WHAT TO WORK ON: Word for word, restate the lines of the data from the first through the one containing "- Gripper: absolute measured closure", and nothing else.

RECORDED DATA:
================

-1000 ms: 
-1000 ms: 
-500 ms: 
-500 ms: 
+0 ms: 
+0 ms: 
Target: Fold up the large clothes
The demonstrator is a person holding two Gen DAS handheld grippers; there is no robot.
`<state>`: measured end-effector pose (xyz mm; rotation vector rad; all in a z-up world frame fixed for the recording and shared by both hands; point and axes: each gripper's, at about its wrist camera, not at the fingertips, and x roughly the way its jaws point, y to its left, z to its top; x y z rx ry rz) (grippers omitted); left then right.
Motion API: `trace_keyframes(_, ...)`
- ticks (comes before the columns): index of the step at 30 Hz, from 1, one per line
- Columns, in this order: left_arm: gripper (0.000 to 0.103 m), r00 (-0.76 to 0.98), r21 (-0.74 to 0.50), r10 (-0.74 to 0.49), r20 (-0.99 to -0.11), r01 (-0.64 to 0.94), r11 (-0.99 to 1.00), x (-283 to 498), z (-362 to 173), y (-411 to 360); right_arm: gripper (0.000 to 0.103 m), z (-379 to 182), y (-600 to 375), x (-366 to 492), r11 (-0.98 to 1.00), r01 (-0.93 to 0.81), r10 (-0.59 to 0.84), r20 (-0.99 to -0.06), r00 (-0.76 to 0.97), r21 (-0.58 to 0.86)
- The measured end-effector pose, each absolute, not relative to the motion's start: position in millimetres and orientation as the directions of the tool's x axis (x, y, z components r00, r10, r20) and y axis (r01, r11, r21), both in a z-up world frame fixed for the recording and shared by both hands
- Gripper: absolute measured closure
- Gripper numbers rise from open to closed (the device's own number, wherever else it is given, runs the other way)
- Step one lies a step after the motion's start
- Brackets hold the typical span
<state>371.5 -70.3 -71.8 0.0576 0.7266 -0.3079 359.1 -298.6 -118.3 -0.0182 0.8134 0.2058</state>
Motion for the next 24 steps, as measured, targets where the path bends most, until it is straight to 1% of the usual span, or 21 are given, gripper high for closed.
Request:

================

EXERCISE SOLUTION:
-1000 ms: 
-1000 ms: 
-500 ms: 
-500 ms: 
+0 ms: 
+0 ms: 
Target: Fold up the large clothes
The demonstrator is a person holding two Gen DAS handheld grippers; there is no robot.
`<state>`: measured end-effector pose (xyz mm; rotation vector rad; all in a z-up world frame fixed for the recording and shared by both hands; point and axes: each gripper's, at about its wrist camera, not at the fingertips, and x roughly the way its jaws point, y to its left, z to its top; x y z rx ry rz) (grippers omitted); left then right.
Motion API: `trace_keyframes(_, ...)`
- ticks (comes before the columns): index of the step at 30 Hz, from 1, one per line
- Columns, in this order: left_arm: gripper (0.000 to 0.103 m), r00 (-0.76 to 0.98), r21 (-0.74 to 0.50), r10 (-0.74 to 0.49), r20 (-0.99 to -0.11), r01 (-0.64 to 0.94), r11 (-0.99 to 1.00), x (-283 to 498), z (-362 to 173), y (-411 to 360); right_arm: gripper (0.000 to 0.103 m), z (-379 to 182), y (-600 to 375), x (-366 to 492), r11 (-0.98 to 1.00), r01 (-0.93 to 0.81), r10 (-0.59 to 0.84), r20 (-0.99 to -0.06), r00 (-0.76 to 0.97), r21 (-0.58 to 0.86)
- The measured end-effector pose, each absolute, not relative to the motion's start: position in millimetres and orientation as the directions of the tool's x axis (x, y, z components r00, r10, r20) and y axis (r01, r11, r21), both in a z-up world frame fixed for the recording and shared by both hands
- Gripper: absolute measured closure

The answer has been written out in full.